A scent cone is the path that a scent is wafted according to wind direction and numerous other factors.

Williams is always mindful of both his safety and the safety of his four-legged partner, taking every precaution when working in confined spaces or in heavy traffic areas.

“I always try to go against the flow of traffic so I can see, and (Ammo) is always close on the lead,” he said. “I try to be proactive and initiate stops, and other agencies will utilize our canines as well.”

According to Williams, when dogs are considered for the training program they are tested for 18 different characteristics. There are four main characteristics that canines have to meet, known as H.A.R.P., which stands for hunt, air scent, retrieve and prey.

One of the most important things for Williams to have in a canine partner is the ability to be social.

“The most important thing for me, aside from H.A.R.P., was him bonding with my family,” Williams said. “He’s just a well-rounded, very obedient dog.”

Ammo is not just a nine-to-five work partner.
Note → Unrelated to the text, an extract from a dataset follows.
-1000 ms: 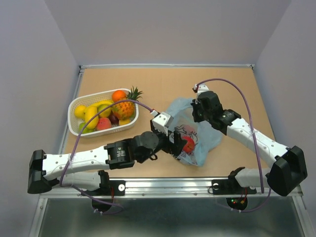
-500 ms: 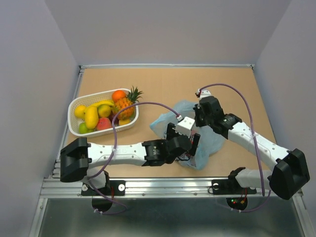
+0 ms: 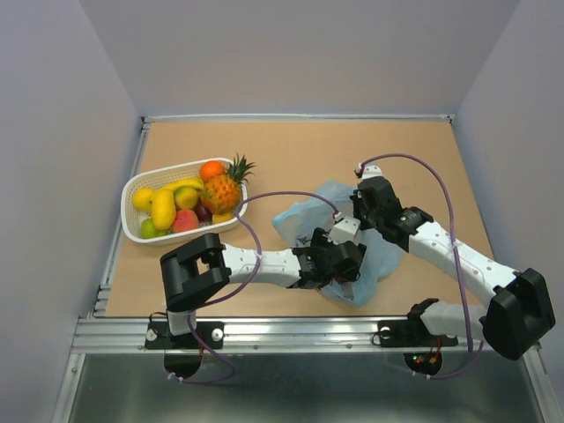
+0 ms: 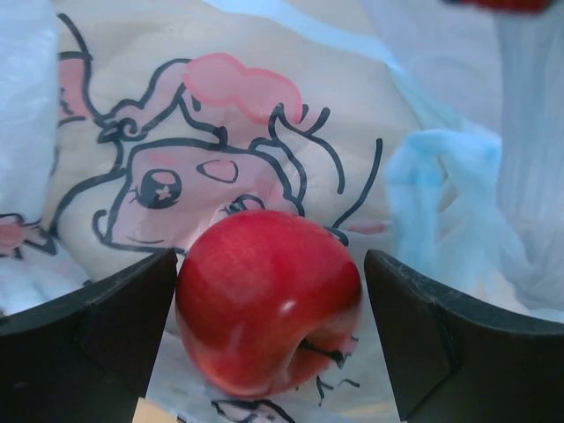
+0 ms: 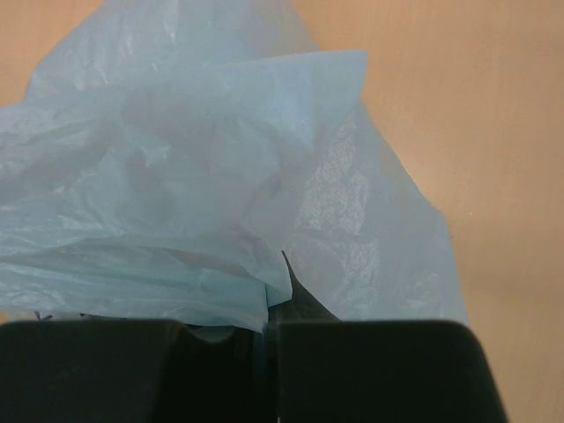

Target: Untie the knot of the plastic bag and take out the fruit

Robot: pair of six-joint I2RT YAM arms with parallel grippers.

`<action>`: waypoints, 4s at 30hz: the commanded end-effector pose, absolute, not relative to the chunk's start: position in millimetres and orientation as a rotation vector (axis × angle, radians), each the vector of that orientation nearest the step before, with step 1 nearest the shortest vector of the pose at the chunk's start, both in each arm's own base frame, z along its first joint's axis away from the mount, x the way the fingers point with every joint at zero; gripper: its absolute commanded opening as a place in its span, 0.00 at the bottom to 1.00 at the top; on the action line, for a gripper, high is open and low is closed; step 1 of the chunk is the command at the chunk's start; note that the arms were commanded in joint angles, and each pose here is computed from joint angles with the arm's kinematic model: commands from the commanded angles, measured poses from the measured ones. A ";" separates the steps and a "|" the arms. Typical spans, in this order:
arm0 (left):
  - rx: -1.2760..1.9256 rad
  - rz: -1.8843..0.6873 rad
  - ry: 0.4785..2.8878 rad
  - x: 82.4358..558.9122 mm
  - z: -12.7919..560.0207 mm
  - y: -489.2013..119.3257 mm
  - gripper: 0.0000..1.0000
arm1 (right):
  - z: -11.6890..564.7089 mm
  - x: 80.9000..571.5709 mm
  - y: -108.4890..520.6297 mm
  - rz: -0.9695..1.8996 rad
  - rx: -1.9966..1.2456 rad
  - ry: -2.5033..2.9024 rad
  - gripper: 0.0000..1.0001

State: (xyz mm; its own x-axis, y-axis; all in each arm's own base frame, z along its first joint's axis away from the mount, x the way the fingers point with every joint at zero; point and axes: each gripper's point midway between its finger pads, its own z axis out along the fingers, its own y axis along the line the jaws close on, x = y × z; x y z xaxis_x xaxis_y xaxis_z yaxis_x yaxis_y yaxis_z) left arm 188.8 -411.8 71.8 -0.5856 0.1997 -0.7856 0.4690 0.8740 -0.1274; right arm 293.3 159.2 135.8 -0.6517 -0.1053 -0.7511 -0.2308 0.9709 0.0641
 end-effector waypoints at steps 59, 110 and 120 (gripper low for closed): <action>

He goes home with Williams at the end of the workday as well.

“If I let him out he’ll play and just be a dog, but once I give him a command, he’s immediately working,” Williams said. “You have to have that bond between handler and canine.”

Williams said that his 8-year-old son, Nicholas Williams, gets along really well with Ammo.

“(Nicholas) will try to give him commands in German that he has learned from watching me,” he said.

Williams is a first generation sheriff’s deputy in his family, and he said he believes that his son may be the second generation.

“He wants to be a canine handler one day himself,” Williams said with a smile.